What kind of love can accept second place?

If the poem ends by ranking water above love, it also quietly asks what love is worth if it can’t endure being ranked. The beloved has been praised as one who can tame monsters and as a whole upland county of steadiness, yet the final truth is that love is, biologically speaking, optional. The sharpness of Thousands have lived without love dares the speaker’s earlier rapture to answer back: does love matter only when it is necessary, or can it matter precisely as the unnecessary thing we keep insisting on, even while counting cubic metres?

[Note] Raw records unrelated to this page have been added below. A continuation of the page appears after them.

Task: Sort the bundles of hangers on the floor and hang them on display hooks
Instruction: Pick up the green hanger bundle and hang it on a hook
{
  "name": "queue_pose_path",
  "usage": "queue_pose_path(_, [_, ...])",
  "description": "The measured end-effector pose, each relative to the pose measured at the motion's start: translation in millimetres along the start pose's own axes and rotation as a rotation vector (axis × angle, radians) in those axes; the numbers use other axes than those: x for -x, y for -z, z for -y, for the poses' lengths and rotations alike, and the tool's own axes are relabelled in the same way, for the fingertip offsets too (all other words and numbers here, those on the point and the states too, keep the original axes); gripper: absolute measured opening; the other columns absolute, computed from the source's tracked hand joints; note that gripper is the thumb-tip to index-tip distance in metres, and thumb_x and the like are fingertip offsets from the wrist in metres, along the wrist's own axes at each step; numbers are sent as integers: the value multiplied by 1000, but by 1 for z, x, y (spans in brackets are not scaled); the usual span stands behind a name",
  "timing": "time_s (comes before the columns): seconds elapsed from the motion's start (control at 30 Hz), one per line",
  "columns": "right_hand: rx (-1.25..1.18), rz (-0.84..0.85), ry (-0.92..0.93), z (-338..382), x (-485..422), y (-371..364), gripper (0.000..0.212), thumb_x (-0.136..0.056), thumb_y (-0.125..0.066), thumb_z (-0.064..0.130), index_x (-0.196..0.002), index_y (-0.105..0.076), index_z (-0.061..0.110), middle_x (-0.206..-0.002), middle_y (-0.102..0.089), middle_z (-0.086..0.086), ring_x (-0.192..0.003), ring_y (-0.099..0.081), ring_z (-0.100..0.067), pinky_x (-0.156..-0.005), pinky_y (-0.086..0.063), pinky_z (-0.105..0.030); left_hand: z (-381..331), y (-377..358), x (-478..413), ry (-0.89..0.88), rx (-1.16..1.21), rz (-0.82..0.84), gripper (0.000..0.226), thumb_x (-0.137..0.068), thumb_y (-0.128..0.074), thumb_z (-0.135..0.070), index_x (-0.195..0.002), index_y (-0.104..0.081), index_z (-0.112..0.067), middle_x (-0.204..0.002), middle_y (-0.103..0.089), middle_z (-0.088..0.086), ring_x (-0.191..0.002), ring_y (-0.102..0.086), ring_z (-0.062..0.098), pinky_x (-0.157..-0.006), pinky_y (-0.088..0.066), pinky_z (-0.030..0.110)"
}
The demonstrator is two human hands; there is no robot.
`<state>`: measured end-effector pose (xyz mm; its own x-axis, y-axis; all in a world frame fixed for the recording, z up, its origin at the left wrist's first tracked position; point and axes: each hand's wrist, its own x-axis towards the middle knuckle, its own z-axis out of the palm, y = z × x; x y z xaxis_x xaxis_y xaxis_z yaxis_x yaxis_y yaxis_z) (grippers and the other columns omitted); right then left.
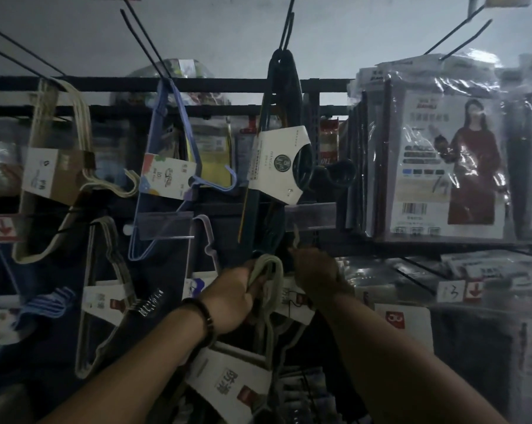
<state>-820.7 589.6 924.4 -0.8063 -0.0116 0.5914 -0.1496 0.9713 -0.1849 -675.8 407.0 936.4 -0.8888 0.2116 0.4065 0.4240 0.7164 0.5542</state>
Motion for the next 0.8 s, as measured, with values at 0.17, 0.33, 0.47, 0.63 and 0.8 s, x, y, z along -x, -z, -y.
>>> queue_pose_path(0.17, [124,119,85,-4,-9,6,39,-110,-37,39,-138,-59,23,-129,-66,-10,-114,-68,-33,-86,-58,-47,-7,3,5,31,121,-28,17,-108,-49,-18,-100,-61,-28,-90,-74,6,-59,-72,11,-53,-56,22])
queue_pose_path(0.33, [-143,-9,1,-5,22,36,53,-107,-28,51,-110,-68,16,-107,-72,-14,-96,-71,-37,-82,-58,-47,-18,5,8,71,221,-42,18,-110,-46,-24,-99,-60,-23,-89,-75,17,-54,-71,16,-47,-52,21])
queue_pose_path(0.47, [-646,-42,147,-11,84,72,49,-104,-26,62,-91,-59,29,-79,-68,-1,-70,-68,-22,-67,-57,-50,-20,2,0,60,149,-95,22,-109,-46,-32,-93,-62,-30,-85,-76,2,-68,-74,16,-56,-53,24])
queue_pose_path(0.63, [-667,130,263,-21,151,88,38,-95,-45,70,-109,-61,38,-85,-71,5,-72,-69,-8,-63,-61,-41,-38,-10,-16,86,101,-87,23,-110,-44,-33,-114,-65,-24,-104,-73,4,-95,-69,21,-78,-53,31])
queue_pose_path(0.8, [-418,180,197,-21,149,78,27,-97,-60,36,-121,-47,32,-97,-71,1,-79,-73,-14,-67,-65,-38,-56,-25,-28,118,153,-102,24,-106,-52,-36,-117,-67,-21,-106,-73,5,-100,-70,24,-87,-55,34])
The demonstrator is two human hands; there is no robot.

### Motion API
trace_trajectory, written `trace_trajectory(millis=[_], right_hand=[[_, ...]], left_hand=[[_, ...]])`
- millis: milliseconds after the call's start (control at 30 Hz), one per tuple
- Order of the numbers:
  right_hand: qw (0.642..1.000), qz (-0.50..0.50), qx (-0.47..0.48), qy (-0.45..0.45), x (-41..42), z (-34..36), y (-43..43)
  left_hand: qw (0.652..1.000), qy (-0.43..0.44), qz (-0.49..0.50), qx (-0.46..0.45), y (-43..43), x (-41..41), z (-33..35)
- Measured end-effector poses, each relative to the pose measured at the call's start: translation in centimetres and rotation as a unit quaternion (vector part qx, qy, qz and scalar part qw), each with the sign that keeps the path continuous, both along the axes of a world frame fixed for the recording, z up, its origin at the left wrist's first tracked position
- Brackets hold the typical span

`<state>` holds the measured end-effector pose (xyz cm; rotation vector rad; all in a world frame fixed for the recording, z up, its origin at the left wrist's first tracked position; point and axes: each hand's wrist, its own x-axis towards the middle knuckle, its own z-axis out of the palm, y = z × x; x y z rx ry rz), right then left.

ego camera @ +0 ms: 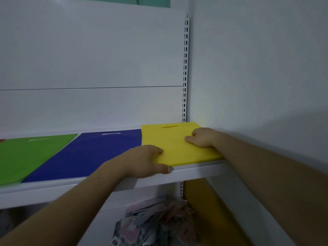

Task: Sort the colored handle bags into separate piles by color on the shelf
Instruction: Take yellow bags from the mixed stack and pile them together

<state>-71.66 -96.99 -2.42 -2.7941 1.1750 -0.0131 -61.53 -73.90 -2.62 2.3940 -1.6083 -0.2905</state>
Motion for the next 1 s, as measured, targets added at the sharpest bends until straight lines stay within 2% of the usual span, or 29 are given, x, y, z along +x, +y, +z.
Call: trace_trajectory(millis=[167,500,733,1000], right_hand=[[0.999,0.023,-0.012,-0.046,0.2,0.8,0.6],[0.991,0.091,-0.030,-0.091,4.5,3.6,7.3],[0.980,0.142,-0.028,-0.135,11.8,5.5,16.4],[0.962,0.231,-0.012,-0.148,22.5,6.6,31.0]], left_hand=[[0.999,0.020,0.028,-0.039,0.5,0.4,1.0],[0.988,-0.006,0.097,-0.123,6.6,3.6,2.4],[0.977,-0.018,0.152,-0.147,16.0,8.3,3.5],[0.961,-0.041,0.227,-0.152,31.2,16.4,4.2]])
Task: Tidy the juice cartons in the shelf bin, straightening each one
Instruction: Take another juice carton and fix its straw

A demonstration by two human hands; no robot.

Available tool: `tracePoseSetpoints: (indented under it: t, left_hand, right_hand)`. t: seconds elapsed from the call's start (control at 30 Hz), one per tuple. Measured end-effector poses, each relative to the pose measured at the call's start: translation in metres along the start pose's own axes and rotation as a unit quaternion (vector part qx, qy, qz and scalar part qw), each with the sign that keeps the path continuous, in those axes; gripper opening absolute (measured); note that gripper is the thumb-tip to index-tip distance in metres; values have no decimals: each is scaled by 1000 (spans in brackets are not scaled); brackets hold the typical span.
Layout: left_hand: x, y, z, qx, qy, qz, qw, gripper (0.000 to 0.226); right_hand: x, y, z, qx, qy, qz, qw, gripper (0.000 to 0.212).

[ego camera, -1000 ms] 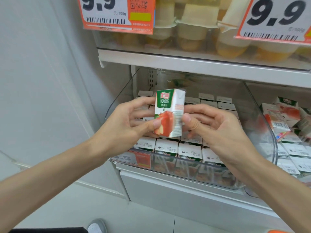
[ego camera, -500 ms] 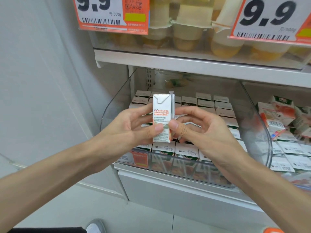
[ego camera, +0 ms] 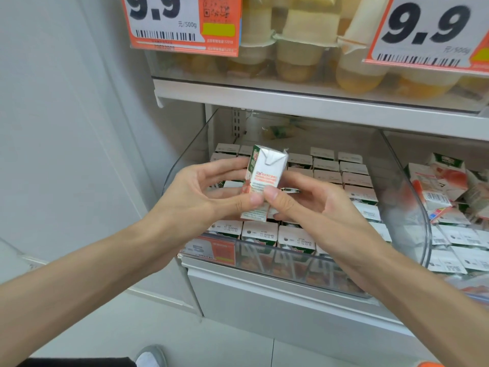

A poem that refuses to choose one reality

What lasts after the last line is the poem’s double allegiance. It wants the storm to say the beloved’s name, and it wants morning to keep the ledger of water. In between, it shows how easily the mind can slide into the devil’s beautiful English, converting intelligence into contempt. The speaker survives by accepting correction without surrendering tenderness: the cistern is fuller, the summer will come, and yet the beloved remains so very now—not because love is necessary, but because the speaker, when spared a little longer by water and weather, continues to make meaning where he can.